At 3am on May 9th--my 38th birthday--a doctor who we didn't know and I'm sure I'll never see again would come into the hospital room we were both asleep in and deliver her final diagnosis: her cancer had returned and spread and there was nothing they could do to save her.

The final few months of her life were spent going back and forth to Dana Farber in Boston. I drove her most days, especially towards the end. I had a ignition interlock device in my car which was a stipulation of my DUI case. My amazing attorney, David Mintz, managed to get me a deal where I didn't lose my license for two full years as is normal for a 2nd offense. At the time we were just happy this was the outcome and I had already begun my journey into sobriety. But now that Lynda was sick again, and eventually unable to drive herself, made this all the more poignant of an outcome. 

As a diehard liberal and progressive it is a shame she never got to see Obama elected.

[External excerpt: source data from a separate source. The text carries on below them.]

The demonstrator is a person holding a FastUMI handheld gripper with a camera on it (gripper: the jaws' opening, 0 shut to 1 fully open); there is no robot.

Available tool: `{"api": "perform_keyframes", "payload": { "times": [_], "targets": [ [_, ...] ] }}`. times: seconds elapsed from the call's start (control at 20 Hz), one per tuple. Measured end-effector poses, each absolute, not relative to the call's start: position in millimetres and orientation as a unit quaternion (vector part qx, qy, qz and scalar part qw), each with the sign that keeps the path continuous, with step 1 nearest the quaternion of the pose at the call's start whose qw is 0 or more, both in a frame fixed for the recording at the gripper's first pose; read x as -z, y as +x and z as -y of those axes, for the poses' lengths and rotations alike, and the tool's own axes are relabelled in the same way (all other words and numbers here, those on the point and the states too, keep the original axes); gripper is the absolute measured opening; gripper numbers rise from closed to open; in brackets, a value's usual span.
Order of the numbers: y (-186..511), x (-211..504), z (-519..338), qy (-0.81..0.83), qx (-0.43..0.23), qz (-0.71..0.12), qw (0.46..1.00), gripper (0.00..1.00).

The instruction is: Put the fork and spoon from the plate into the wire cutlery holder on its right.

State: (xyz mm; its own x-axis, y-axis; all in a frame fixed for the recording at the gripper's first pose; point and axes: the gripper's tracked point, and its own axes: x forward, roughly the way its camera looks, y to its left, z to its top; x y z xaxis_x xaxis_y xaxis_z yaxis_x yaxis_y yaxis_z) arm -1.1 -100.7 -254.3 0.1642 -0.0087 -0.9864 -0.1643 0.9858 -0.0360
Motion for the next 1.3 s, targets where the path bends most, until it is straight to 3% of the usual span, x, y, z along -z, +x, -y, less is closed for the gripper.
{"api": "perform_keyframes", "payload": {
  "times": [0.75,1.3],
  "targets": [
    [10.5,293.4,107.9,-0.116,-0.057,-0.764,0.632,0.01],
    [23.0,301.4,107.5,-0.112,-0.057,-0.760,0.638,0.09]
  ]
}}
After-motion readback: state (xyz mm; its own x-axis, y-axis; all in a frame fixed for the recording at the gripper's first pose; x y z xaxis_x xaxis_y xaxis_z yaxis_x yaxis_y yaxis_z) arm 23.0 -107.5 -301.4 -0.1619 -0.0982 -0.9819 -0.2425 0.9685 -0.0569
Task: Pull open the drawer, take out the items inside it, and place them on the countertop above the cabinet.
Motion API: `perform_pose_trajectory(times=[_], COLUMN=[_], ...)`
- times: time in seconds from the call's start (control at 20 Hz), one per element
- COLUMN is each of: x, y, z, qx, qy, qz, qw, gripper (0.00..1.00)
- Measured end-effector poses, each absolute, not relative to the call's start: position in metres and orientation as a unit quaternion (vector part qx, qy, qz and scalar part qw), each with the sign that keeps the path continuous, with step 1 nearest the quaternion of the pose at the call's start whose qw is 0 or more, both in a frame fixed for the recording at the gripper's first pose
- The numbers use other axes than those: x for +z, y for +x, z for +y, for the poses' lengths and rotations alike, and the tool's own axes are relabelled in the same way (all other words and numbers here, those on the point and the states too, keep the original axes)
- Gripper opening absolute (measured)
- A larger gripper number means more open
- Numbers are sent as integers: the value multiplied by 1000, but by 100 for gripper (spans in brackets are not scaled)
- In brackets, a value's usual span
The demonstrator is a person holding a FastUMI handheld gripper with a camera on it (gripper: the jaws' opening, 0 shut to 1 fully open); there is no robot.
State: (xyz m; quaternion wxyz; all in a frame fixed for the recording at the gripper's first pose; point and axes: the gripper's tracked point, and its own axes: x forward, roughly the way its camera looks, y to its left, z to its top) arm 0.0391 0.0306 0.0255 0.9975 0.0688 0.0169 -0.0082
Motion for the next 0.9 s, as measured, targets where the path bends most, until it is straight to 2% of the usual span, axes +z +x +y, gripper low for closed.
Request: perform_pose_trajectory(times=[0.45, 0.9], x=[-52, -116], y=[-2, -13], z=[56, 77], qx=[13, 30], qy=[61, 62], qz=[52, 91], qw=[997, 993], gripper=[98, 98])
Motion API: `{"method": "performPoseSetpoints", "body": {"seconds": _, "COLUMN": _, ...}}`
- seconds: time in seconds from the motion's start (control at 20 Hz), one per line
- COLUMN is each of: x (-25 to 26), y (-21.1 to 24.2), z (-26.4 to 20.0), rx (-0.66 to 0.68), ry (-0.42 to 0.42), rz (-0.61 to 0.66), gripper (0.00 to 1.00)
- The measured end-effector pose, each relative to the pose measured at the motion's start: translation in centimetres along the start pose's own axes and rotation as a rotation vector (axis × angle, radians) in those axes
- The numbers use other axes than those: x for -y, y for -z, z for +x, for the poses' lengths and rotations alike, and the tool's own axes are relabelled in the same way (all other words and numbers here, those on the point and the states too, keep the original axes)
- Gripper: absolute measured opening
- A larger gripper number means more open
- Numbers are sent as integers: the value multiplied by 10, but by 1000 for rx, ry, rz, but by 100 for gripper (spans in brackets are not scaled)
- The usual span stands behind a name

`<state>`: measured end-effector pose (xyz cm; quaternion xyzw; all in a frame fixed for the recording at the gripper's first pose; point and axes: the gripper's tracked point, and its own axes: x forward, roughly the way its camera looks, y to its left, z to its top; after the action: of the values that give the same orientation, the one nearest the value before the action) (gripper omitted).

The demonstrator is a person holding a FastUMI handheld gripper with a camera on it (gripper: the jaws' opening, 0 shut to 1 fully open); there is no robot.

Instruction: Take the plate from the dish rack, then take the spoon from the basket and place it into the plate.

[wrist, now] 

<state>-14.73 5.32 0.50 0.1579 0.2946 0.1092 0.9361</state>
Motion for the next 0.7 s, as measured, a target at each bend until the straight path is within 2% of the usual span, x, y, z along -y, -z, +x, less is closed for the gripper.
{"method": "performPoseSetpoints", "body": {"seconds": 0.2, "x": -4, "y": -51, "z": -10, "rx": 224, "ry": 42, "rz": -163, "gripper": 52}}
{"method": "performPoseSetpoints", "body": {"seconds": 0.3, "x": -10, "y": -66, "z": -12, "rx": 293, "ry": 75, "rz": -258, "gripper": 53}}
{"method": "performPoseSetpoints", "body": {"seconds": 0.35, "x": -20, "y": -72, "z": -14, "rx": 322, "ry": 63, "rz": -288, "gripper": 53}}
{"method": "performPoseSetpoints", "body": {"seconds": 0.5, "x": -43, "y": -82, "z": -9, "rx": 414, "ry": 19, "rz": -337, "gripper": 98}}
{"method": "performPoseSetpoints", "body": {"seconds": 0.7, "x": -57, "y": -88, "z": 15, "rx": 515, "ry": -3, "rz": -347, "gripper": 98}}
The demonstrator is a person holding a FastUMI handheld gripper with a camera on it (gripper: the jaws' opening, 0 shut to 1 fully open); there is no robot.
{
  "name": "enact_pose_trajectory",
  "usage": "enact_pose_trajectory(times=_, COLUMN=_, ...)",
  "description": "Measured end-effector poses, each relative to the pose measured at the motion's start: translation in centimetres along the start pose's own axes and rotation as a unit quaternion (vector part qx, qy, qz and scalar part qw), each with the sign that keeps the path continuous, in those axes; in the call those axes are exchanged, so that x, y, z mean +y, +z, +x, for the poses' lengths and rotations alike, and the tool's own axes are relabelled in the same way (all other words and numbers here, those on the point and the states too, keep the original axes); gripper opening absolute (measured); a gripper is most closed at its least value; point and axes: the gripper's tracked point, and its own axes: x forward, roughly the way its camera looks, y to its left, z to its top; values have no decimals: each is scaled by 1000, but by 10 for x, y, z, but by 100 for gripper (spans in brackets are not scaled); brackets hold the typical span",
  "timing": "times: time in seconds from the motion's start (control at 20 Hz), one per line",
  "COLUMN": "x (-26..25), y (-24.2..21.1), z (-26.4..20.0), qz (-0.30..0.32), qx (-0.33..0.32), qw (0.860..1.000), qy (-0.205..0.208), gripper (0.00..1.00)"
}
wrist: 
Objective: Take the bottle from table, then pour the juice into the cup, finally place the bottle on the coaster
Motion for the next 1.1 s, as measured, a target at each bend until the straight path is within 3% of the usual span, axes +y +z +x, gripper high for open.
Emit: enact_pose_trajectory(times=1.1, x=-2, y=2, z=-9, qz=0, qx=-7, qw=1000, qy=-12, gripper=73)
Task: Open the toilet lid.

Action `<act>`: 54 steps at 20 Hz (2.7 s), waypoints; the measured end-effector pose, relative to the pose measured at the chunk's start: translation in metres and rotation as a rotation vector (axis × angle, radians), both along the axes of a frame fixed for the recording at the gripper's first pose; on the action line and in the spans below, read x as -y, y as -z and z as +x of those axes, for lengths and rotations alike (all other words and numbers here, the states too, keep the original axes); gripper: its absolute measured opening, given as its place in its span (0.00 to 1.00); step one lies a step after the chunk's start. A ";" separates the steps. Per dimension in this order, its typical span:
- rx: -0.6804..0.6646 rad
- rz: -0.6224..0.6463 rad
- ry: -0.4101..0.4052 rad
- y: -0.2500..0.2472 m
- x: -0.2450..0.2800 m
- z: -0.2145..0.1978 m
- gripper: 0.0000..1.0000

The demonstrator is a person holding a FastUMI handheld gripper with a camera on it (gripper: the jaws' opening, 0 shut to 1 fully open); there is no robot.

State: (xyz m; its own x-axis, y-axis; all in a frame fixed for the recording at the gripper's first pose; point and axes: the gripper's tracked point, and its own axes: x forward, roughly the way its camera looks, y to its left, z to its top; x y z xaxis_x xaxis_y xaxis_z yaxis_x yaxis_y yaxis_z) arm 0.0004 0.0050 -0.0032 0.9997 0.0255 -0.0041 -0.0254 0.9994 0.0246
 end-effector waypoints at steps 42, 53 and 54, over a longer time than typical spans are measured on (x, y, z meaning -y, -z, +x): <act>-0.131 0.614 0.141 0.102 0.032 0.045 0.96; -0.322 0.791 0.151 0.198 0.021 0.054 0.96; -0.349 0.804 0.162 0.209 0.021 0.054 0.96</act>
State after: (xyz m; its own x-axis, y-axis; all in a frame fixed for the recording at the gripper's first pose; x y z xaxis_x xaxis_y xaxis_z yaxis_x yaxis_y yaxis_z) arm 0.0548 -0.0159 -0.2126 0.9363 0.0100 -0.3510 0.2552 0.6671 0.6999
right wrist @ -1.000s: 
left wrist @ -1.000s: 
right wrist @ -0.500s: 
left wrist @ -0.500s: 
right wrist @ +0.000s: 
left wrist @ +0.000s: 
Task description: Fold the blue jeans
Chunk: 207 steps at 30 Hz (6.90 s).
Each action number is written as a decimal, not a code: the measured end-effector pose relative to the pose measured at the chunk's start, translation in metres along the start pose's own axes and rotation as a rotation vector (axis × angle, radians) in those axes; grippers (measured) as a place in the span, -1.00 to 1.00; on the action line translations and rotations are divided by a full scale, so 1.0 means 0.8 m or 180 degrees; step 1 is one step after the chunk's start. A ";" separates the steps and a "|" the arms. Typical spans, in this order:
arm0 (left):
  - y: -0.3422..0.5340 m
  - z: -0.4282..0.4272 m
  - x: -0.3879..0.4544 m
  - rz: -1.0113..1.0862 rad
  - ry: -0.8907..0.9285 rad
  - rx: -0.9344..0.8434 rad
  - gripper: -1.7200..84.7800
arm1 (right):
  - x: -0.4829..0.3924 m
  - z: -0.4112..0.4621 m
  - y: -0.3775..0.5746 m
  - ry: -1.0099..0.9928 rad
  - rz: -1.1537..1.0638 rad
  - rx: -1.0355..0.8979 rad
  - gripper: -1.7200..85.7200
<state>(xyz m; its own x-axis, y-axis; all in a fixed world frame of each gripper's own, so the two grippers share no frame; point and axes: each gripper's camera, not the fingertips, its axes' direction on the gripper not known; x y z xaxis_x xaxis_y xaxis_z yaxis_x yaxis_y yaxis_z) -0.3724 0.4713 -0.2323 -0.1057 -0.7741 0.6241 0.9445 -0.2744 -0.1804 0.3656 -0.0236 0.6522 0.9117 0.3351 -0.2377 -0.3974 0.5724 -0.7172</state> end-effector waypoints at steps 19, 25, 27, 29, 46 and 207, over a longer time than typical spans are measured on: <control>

She never got to see me buy my first home.

She never got to meet my Jodi and to share the magical feeling of our engagement announcement. 

But all that said she certainly experienced a lot in her sixty years on earth.

In her final months she would often say to me, "It's okay. I've had my turn."

I hope when the time comes for me to leave this earth--if I'm given a chance to ruminate on it at all--that I will be able to summon the strength and humility to let go like this. I pray from time to time that I let regrets fall by the wayside and just take life for what it is: an amazing journey that encompasses a full spectrum of emotion, from the highest peaks of joy to the lowest depths of sadness and everything in the middle. 

I'll always remember hugging her for the last time as I left for a short tour with the Young at Heart Chorus. She had encouraged me to go and do what I love. She said she would be all right. And I knew that her friend Anne would be there to spend a few days together while I was gone.

She took me in her arms and hugged me.

She looked me square in the eyes and said.

"You. Go and just be good. That's all I ask. You do that for me and I'll be happy forever."

Well, I've had quite a run, Auntie. I think you'll be happy to know that on December 27--if all goes as planned--I'll have been good for nine years. 

There is so much more I could about Lynda Jean "Ms" Johnson. But I think that's probably good for now.

So how about I just say Sto lat and Happy Birthday.

I love you so very much.

~Squaka (another very long story)


Lynda J Johnson
12/15/1947-9/7/2008

As I do every year on her birthday today I will donate to one of her favorite charities, A Helping Paw. They are a no-kill shelter and do many great things with the animals of the South Coast. And she loved her animals almost as much as she loved me.